Thursday, September 24, 2009

Cause, effect & underage drinking

Two interesting findings about underage drinking. The first on the relationship between early alcohol use and chronic alcohol problems later in life. The second looks at the relationship between early alcohol use and poor judgment later in life.

We've known for some time that there is a relationship between early drinking and alcohol problems later in life. What's been unclear is the nature of that relationship. Does early exposure to alcohol cause changes in the adolescent brain that lead to problems later in life? Does early exposure facilitate the expression of genes that are related to alcoholism? These two theories would suggest that early exposure to alcohol has the potential to cause alcohol problems later in life. Or, is early exposure an indicator of risk factors such as the environment the young person is in or risk taking behavior? These would suggest that there is no causal relationship.

A new study supports the gene expression theory:

Background: Research suggests that individuals who start drinking at an early age are more likely to subsequently develop alcohol dependence. Twin studies have demonstrated that the liability to age at first drink and to alcohol dependence are influenced by common genetic and environmental factors, however, age at first drink may also environmentally mediate increased risk for alcohol dependence. In this study, we examine whether age at first drink moderates genetic and environmental influences, via gene × environment interactions, on DSM-IV alcohol dependence symptoms.

Methods: Using data on 6,257 adult monozygotic and dizygotic male and female twins from Australia, we examined the extent to which age at first drink (i) increased mean alcohol dependence symptoms and (ii) whether the magnitude of additive genetic, shared, and nonshared environmental influences on alcohol dependence symptoms varied as a function of decreasing age. Twin models were fitted in Mx.

Results: Risk for alcohol dependence symptoms increased with decreasing age at first drink. Heritable influences on alcohol dependence symptoms were considerably larger in those who reported an age at first drink prior to 13 years of age. In those with later onset of alcohol use, variance in alcohol dependence was largely attributable to nonshared environmental variance (and measurement error). This evidence for unmeasured gene × measured environment interaction persisted even when controlling for the genetic influences that overlapped between age at first drink and alcohol dependence symptoms.

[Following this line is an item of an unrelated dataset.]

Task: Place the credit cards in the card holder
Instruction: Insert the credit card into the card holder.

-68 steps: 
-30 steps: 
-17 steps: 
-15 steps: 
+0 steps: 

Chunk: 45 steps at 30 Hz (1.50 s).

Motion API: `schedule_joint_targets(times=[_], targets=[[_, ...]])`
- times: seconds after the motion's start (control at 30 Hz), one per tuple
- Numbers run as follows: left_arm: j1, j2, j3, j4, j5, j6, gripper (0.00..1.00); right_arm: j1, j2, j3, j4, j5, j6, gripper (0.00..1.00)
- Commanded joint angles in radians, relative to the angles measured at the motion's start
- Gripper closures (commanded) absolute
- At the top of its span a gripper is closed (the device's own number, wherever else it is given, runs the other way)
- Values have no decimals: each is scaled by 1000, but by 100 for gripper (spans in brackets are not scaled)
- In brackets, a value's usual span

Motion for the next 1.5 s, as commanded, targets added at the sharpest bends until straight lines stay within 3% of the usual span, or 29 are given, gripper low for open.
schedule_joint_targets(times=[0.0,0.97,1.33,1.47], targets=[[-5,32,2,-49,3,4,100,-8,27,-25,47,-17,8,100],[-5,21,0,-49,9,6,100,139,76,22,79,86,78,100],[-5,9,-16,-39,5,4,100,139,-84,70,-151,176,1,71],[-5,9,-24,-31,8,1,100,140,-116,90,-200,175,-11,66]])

Conclusions: Early age at first drink may facilitate the expression of genes associated with vulnerability to alcohol dependence symptoms. This is important to consider, not only from a public health standpoint, but also in future genomic studies of alcohol dependence.

On the second matter, Scientific American [via 3 Quarks Daily] suggests that there is a causal relationship between early exposure to alcohol and poor judgement long after the effects of the alcohol wear off:
It's no secret that binge drinking and faulty decision-making go hand in hand, but what if poor judgment lingered long after putting the bottle down and sobering up? A new study with rats suggests that heavy alcohol consumption in adolescence could put people on the road to risky behavior.

Several studies have associated heavy drinking in youth with impaired judgment in adulthood, but these studies didn't resolve whether alcohol abuse actually predisposes people to develop bad decision-making skills, or if the people who indulged in excessive inebriation were risk-taking types to begin with. As Selena Bartlett, a director in the Ernest Gallo Clinic and Research Center at the University of California, San Francisco, explains, you cannot put adolescents in a room and ask them to consume alcohol to see what happens. But scientists can conduct these kinds of experiments with rats, an animal that Bartlett, who was not part of the study, says is "excellent for modeling changes in behavior" as a result of alcoholism.

In the new study published this week in Proceedings of the National Academy of Sciences, scientists at the University of Washington
(U.W.) in Seattle fed alcohol to a group of rats and found that their ability to make good decisions was impaired even long after they stopped consuming booze.